Instructions for the task> Repeat the listing in full, word for word.

Information shown>
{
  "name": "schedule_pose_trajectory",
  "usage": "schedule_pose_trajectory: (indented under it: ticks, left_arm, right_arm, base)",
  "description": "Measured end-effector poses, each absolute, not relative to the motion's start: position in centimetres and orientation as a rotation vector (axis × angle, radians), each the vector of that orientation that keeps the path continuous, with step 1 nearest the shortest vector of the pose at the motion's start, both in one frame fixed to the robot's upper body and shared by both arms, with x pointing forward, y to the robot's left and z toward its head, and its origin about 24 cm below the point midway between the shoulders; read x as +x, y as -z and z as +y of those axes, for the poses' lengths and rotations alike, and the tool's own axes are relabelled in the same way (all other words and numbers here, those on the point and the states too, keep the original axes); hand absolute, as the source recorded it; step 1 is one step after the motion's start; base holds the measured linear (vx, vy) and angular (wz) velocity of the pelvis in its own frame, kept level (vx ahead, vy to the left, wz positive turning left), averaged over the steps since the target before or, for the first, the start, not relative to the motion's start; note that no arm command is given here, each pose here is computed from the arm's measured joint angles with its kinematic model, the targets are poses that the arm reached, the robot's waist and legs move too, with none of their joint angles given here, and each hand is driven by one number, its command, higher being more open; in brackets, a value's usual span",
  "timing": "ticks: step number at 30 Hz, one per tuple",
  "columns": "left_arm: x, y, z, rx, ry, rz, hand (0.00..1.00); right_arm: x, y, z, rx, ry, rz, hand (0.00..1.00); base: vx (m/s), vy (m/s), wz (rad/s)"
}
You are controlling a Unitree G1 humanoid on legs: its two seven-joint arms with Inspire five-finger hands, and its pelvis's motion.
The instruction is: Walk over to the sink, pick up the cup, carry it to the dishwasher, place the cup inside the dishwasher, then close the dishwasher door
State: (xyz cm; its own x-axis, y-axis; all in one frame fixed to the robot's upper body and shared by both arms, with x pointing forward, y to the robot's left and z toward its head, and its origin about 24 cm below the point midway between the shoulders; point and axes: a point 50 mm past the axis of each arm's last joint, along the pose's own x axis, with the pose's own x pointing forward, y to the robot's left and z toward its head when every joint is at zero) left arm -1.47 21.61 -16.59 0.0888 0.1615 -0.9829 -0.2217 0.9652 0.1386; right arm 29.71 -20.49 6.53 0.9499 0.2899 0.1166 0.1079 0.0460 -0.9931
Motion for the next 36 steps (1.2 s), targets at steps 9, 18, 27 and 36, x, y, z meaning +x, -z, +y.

Exercise output>
{
  "name": "schedule_pose_trajectory",
  "usage": "schedule_pose_trajectory: (indented under it: ticks, left_arm, right_arm, base)",
  "description": "Measured end-effector poses, each absolute, not relative to the motion's start: position in centimetres and orientation as a rotation vector (axis × angle, radians), each the vector of that orientation that keeps the path continuous, with step 1 nearest the shortest vector of the pose at the motion's start, both in one frame fixed to the robot's upper body and shared by both arms, with x pointing forward, y to the robot's left and z toward its head, and its origin about 24 cm below the point midway between the shoulders; read x as +x, y as -z and z as +y of those axes, for the poses' lengths and rotations alike, and the tool's own axes are relabelled in the same way (all other words and numbers here, those on the point and the states too, keep the original axes); hand absolute, as the source recorded it; step 1 is one step after the motion's start; base holds the measured linear (vx, vy) and angular (wz) velocity of the pelvis in its own frame, kept level (vx ahead, vy to the left, wz positive turning left), averaged over the steps since the target before or, for the first, the start, not relative to the motion's start; note that no arm command is given here, each pose here is computed from the arm's measured joint angles with its kinematic model, the targets are poses that the arm reached, the robot's waist and legs move too, with none of their joint angles given here, and each hand is driven by one number, its command, higher being more open; in brackets, a value's usual span",
  "timing": "ticks: step number at 30 Hz, one per tuple",
  "columns": "left_arm: x, y, z, rx, ry, rz, hand (0.00..1.00); right_arm: x, y, z, rx, ry, rz, hand (0.00..1.00); base: vx (m/s), vy (m/s), wz (rad/s)"
}
You are controlling a Unitree G1 humanoid on legs: its two seven-joint arms with Inspire five-finger hands, and its pelvis's motion.
The instruction is: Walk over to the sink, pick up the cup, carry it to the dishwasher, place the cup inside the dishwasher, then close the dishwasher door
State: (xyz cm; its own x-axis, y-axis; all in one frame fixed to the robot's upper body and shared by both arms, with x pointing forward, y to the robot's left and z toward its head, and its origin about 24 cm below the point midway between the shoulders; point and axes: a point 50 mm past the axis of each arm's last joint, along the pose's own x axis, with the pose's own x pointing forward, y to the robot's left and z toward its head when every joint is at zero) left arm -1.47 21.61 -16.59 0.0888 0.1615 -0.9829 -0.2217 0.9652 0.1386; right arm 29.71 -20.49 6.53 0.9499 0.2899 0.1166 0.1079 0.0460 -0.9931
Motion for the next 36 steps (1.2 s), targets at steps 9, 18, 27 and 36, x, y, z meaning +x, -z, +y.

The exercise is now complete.